I didn't disable Turbo (or whatever AMD is calling it these days.)  So in a sense the chip was trying to OC itself when it detected load.  I consider that "normal" behavior and should have been included in the test.

 

I started playing with XMP as the memory voltage seemed low.  But that got me looking at other voltages and ultimately lead me to start thinking about vdroop. (That was a long and twisted path that I won't bore everyone with.)

 

Ultimately if I did find that if I set LLC to "Low", the system stopped throwing errors and Prime95 ran for slightly over 8 hours before I stopped it.  I have another small FFT run going right now and it's behaving similarly.

 

What I'm now faced with is what do with this mess.  I do think the chip is beast and even in my short time I've come to really like it, but I also want something that's long term stable and doesn't have monsters lurking inside it just waiting for the right (and inopportune) time to come leaping out and reeking havoc.

 

While I now know how to keep said monsters locked up where they don't show themselves, I don't really like that I had to tweak something in the UEFI to get it to be stable.  I've never had to do that with any other chip and I've never seen a chip that didn't pass basic (albeit strenuous) tests.  I cannot decide:

 

  • If there is some problem with how the "Auto"/"Normal"/"Standard" LLC setting is implemented in the Gigabyte UEFI (all three seem to be the same.)
  • If there is some system power supply issue that is showing up on power hungry chips like the 3950x and the Threadripper series (there are several folks in other forums reporting similar issues with Prime95 and these chips)
  • If this has something to do with the fact that the memory seems to be under-volted.
  • If there is a problem with my specific chip.
  • If there is a problem with some other component (motherboard, memory, or PSU.)  All are going to get tested as best I can.
  • Or if I should be glad that I know how to keep this controlled and be happy with what I have.

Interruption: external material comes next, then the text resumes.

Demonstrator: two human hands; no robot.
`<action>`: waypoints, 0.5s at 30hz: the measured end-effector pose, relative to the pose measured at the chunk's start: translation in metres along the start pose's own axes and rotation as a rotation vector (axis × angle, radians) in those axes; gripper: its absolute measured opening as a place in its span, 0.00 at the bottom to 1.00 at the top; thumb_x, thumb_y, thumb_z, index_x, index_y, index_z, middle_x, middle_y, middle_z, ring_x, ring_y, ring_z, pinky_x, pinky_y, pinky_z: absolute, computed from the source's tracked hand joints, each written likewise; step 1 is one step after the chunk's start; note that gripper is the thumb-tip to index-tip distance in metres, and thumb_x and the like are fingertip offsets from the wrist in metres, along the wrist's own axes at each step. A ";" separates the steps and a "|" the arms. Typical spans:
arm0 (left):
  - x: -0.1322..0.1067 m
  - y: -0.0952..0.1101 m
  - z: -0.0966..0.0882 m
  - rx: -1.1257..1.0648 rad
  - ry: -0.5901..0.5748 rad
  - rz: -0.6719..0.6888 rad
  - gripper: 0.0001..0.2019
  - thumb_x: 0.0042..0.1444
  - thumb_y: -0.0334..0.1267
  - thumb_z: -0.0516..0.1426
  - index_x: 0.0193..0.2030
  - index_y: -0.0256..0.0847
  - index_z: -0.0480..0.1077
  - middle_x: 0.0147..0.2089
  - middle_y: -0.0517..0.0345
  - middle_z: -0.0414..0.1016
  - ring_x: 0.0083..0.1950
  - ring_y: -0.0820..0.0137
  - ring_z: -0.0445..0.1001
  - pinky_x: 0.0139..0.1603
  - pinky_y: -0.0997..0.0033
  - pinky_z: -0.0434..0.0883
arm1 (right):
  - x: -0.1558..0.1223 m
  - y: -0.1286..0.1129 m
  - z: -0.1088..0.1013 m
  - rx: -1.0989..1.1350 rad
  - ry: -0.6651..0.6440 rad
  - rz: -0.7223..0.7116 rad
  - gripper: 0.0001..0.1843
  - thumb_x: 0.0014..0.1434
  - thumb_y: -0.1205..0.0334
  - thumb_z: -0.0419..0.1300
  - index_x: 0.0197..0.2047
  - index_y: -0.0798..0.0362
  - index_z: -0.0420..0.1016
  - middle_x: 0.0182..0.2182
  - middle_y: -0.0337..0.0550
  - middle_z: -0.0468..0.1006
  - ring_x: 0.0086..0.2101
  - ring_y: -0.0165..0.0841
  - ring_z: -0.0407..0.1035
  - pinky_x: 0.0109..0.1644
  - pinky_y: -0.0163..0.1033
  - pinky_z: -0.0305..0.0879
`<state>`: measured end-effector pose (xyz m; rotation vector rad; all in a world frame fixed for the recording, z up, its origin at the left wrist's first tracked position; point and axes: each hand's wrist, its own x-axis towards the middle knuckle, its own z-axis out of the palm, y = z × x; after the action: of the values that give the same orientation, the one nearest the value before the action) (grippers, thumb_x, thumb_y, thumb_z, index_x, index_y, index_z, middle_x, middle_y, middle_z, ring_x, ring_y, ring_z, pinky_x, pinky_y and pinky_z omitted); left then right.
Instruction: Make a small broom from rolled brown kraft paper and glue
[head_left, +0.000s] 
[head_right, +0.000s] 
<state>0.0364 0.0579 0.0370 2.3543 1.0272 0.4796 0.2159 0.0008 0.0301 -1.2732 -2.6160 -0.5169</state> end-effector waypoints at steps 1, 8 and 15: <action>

I did also read a description posted by a guy in another forum who had an issue similar to mine.  He decided to RMA his chip, and has ended up, two RMAs later, with one that behaves worse than either of it's predecessors.  That is train I totally don't want to get on.  

 

I figured that I'd see what folks here thought about this.

 

Thank you in advance for any input you might have, and sorry for the long post.

Link to post
Share on other sites
7 minutes ago, delray_kevin said:

<big snip>

Have you tried a total reset/clear of the CMOS?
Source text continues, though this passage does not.